### EXERCISE DESCRIPTION:
Return all lines below containing the word "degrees".

### SUPPLIED MATERIAL:
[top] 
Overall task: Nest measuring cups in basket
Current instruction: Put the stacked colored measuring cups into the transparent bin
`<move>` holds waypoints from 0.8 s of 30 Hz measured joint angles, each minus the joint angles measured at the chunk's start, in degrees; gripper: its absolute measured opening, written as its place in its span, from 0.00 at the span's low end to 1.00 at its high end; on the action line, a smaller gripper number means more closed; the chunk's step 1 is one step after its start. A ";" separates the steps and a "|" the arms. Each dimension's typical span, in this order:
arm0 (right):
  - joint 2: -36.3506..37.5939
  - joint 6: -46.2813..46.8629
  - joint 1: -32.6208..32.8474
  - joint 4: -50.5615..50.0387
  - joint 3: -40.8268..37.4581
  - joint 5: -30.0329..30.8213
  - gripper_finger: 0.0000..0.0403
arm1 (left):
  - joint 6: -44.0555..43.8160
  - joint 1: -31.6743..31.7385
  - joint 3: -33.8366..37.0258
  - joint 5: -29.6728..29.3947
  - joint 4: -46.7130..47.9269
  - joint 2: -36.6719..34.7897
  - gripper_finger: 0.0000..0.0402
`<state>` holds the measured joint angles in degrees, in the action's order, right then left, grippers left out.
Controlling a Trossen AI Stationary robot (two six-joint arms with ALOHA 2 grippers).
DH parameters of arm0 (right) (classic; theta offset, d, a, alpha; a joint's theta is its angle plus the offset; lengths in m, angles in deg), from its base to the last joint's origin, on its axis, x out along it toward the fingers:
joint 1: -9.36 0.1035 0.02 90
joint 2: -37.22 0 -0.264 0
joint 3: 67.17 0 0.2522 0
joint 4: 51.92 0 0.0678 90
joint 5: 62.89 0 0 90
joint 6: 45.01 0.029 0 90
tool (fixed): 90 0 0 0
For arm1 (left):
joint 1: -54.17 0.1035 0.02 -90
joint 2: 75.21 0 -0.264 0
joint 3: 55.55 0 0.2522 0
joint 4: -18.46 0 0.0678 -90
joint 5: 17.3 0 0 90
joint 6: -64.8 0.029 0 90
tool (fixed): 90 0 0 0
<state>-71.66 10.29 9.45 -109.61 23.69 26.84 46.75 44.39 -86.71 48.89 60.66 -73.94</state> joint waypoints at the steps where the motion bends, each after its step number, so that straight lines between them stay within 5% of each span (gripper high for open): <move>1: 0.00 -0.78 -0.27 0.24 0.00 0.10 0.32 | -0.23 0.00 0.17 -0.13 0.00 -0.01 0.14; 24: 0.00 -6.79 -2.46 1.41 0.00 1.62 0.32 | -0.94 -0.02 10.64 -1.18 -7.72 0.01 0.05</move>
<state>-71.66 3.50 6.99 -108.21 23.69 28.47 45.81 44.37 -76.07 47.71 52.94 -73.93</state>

### TASK RESPONSE:
`<move>` holds waypoints from 0.8 s of 30 Hz measured joint angles, each minus the joint angles measured at the chunk's start, in degrees; gripper: its absolute measured opening, written as its place in its span, from 0.00 at the span's low end to 1.00 at its high end; on the action line, a smaller gripper number means more closed; the chunk's step 1 is one step after its start. A ";" separates the steps and a "|" the arms. Each dimension's typical span, in this order:
`<state>` holds the measured joint angles in degrees, in the action's order, right then left, grippers left out.

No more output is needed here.